Return every entry below exactly as written, minus the pictures.

▶ [Data entries]
────────

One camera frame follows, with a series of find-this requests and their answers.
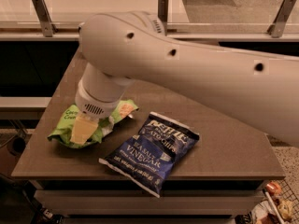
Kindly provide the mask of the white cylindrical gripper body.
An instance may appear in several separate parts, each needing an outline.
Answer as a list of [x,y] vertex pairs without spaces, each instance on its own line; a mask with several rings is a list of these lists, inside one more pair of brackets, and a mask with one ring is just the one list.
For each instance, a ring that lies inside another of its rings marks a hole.
[[133,83],[133,79],[106,75],[88,63],[78,83],[75,104],[89,117],[104,119],[110,116]]

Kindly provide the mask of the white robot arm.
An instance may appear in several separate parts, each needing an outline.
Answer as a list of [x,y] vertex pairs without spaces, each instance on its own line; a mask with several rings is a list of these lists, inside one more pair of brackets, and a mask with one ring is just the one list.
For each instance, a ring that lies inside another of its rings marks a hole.
[[108,117],[136,80],[166,87],[227,116],[299,145],[299,58],[169,38],[144,11],[100,13],[82,23],[88,64],[75,103]]

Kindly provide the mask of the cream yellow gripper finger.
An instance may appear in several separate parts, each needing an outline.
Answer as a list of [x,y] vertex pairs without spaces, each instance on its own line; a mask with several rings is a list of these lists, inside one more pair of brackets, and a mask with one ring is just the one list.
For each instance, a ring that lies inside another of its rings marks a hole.
[[98,122],[99,119],[79,112],[75,118],[70,141],[80,146],[84,145],[97,130]]

────────

▶ [Response area]
One camera frame follows, with a series of find-this requests and their answers.
Kindly provide the mask of the white cylindrical gripper body.
An instance may appear in several separate parts, each needing an outline.
Answer as a list of [x,y] vertex pairs without spaces, each instance on its own line; a mask with several rings is a list of these lists, inside one more pair of brackets, and a mask with one ring is just the one list.
For each instance, a ring that lies inside another of its rings marks a hole.
[[133,83],[133,79],[106,75],[88,63],[78,83],[75,104],[89,117],[104,119],[110,116]]

Kindly provide the mask of the white robot arm.
An instance may appear in several separate parts, each needing an outline.
Answer as a list of [x,y] vertex pairs without spaces, each instance on its own line; a mask with several rings is a list of these lists, inside one more pair of brackets, and a mask with one ring is just the one list.
For each instance, a ring that lies inside another of its rings marks a hole.
[[108,117],[136,80],[166,87],[227,116],[299,145],[299,58],[169,38],[144,11],[100,13],[82,23],[88,64],[75,103]]

Kindly provide the mask of the cream yellow gripper finger.
An instance may appear in several separate parts, each needing an outline.
Answer as a list of [x,y] vertex pairs without spaces, each instance on its own line; a mask with several rings is a list of these lists, inside one more pair of brackets, and a mask with one ring is just the one list.
For each instance, a ring that lies inside another of its rings marks a hole.
[[98,122],[99,119],[79,112],[75,118],[70,141],[80,146],[84,145],[97,130]]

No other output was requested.